Thanks again for your assistance!
Best regards,
Dear @KlausK
I’ve made some more specific findings regarding the issues I was previously experiencing, which allows me to ask more targeted questions.
Recently, I downloaded the yolov7.hef file from the Hailo Model Zoo GitHub repository under tag v2.12, and it is working perfectly fine with my setup (libhailort, Hailo PCIe driver, and Hailo firmware version 4.18.0).
Previously, I had a yolov7.hef file that caused errors when running with two or more chips. While I believed this older file was also sourced from the Hailo Model Zoo, I am no longer certain about the exact download location due to the time elapsed.
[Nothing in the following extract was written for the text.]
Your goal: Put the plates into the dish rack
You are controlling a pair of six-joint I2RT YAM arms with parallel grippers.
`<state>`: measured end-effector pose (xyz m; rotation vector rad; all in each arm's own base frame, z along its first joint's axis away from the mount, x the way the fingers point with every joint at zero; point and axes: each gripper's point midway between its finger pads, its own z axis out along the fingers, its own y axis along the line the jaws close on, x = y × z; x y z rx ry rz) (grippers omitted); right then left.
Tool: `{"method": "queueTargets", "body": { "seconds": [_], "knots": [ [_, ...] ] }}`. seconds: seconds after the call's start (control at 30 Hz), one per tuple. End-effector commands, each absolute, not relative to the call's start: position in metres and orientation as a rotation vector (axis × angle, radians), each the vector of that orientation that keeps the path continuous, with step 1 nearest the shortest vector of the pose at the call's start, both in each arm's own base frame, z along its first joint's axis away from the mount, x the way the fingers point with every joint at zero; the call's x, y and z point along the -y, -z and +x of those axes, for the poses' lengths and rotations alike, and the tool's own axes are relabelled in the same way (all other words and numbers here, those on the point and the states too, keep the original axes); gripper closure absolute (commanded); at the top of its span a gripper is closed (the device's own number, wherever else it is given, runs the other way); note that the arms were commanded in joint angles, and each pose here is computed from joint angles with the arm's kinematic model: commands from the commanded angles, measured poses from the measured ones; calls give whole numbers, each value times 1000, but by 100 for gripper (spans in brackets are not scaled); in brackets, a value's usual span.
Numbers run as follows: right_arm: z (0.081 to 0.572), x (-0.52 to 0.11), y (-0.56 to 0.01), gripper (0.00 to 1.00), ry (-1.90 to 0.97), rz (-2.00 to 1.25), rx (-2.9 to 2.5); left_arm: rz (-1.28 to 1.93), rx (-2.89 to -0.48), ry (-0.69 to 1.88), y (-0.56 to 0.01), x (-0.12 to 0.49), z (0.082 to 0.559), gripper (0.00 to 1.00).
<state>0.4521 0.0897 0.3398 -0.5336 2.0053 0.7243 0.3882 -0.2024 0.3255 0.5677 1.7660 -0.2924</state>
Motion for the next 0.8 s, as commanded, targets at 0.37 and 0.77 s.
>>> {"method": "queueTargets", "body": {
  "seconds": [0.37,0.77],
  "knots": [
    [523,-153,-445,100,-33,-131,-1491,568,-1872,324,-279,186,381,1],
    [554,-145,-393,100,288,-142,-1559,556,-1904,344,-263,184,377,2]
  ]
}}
Upon checking my download history, I found that the older, problematic yolov7.hef was downloaded around August 2024. The crucial difference I noted is the download link:
I have reviewed the commit history of the Hailo Model Zoo GitHub repository to see if there were any instances where the download link for yolov7.hef resembled the https://hailo-csdata.s3.eu-west-2.amazonaws.com/resources/hefs/h8/yolov7.hef format. However, in all the links I examined (though I haven’t gone through every single commit), the URLs followed the https://hailo-model.zoo … structure.
Therefore, I have the following two questions:
-
Could the https://hailo-csdata.s3.eu-west-2.amazonaws.com/resources/hefs/h8/yolov7.hef file have indeed originated from the Hailo Model Zoo GitHub at some point? If not, could you please clarify where this specific yolov7.hef download link might have been posted?
-
Could you shed some light on the differences between these two yolov7.hef files that might cause the older https://hailo-csdata.s3.eu-west-2.amazonaws.com/resources/hefs/h8/yolov7.hef to produce errors when running with two or more chips? If the exact root cause is unclear, please do not feel obligated to provide an answer to this question.
Thank you for your time and assistance with this matter.
Sincerely,